__What you have to do__: The data that follows should be copied out exactly.

__Recorded information__:
□ □ □ □ □

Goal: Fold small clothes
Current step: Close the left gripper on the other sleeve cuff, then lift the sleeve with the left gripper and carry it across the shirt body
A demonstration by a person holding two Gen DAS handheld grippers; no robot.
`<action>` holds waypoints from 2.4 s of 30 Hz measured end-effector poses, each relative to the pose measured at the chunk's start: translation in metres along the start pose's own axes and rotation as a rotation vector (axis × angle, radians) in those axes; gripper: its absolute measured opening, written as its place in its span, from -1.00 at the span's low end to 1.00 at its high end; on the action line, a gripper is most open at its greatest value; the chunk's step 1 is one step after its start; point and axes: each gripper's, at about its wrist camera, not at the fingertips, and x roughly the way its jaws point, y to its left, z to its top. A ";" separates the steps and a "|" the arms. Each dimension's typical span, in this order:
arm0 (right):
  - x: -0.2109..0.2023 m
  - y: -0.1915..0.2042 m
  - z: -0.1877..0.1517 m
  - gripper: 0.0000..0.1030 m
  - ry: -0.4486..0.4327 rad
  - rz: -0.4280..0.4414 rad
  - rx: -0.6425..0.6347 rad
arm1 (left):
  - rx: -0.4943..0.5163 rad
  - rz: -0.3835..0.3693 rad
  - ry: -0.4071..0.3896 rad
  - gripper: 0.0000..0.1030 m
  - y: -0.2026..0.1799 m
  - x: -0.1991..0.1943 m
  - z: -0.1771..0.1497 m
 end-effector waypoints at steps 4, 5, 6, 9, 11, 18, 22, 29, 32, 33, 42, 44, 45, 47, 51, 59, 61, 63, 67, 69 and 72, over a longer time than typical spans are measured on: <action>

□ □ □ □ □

__Solution__:
Goal: Fold small clothes
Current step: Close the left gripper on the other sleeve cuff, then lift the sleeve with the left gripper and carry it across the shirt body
A demonstration by a person holding two Gen DAS handheld grippers; no robot.
`<action>` holds waypoints from 2.4 s of 30 Hz measured end-effector poses, each relative to the pose measured at the chunk's start: translation in metres along the start pose's own axes and rotation as a rotation vector (axis × angle, radians) in those axes; gripper: its absolute measured opening, written as its place in its span, from -1.00 at the span's low end to 1.00 at its high end; on the action line, a gripper is most open at its greatest value; the chunk's step 1 is one step after its start; point and axes: each gripper's, at about its wrist camera, not at the fingertips, and x roughly the way its jaws point, y to its left, z to its top. A ";" separates the steps and a "|" the arms. Each dimension's typical span, in this order:
arm0 (right):
  - x: -0.2109..0.2023 m
  - y: -0.1915..0.2042 m
  - z: -0.1877..0.1517 m
  - gripper: 0.0000..0.1030 m
  - ry: -0.4486..0.4327 rad
  - rz: -0.4280..0.4414 rad
  - rx: -0.6425..0.6347 rad
arm1 (left):
  - rx: -0.4943..0.5163 rad
  - rz: -0.3835..0.3693 rad
  - ry: -0.4071..0.3896 rad
  - gripper: 0.0000..0.1030 m
  - y: -0.2026..0.1799 m
  - x: -0.1991..0.1943 m
  - z: -0.1771..0.1497 m
 end-effector waypoints at steps 4, 5, 6, 9, 11, 18, 22, 29, 32, 33, 42, 44, 45, 47, 51, 59, 61, 63, 67, 69 and 72, over a longer time than typical spans are measured on: <action>

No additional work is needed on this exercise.